Most of what is known about the northern plain xenops' breeding biology is from Skutch's Life Histories of Central American Birds. In Costa Rica and Panama it breeds between December and June. Both members of a pair excavate a cavity in rotten wood, usually 3 to 10 m (10 to 30 ft) above ground, and line it with soft plant material. They also use cavities excavated by small woodpeckers. The clutch size is two eggs and sometimes two broods are raised in a year. The incubation period is 15 to 17 days and fledging occurs 13 to 14 days after hatch. Both parents incubate the clutch and provision the nestlings.

===Vocalization===

The northern plan xenops' song is a "series of short staccato high-pitched notes that has a duration of about 1.0‒1.5 s". Its call is a "short emphatic high-pitched spik! note, uttered singly or several times with intervals of typically 1‒2 s."

==Status==

The IUCN follows HBW taxonomy and so has assessed the northern plain xenops and Amazonian plain xenops as a single species.

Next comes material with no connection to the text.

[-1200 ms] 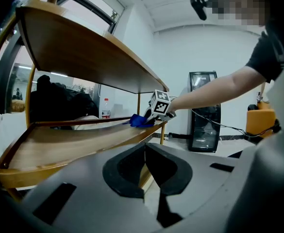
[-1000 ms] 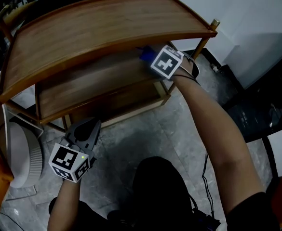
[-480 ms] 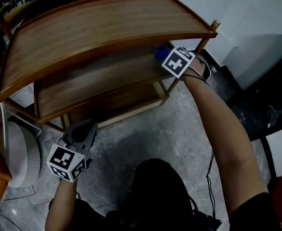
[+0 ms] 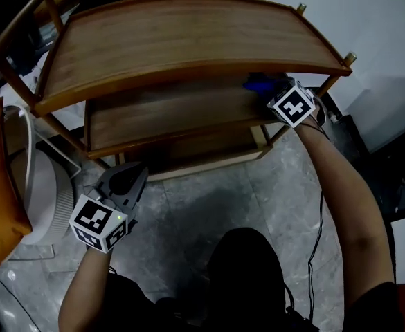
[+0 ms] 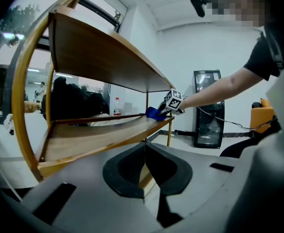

The "plain xenops" has a very large range, but its population size is not known and is believed to be decreasing. No immediate threats have been identified. It is considered "fairly common" in northern Central America, "fairly common" in most of Costa Rica but rare in the far northwest, "common" in Colombia, "fairly common" in Venezuela, and "widespread" in Ecuador. "Though the Northern Plain-Xenops appears to be somewhat tolerant of human disturbances, disappearance from disturbed forests has also been recorded."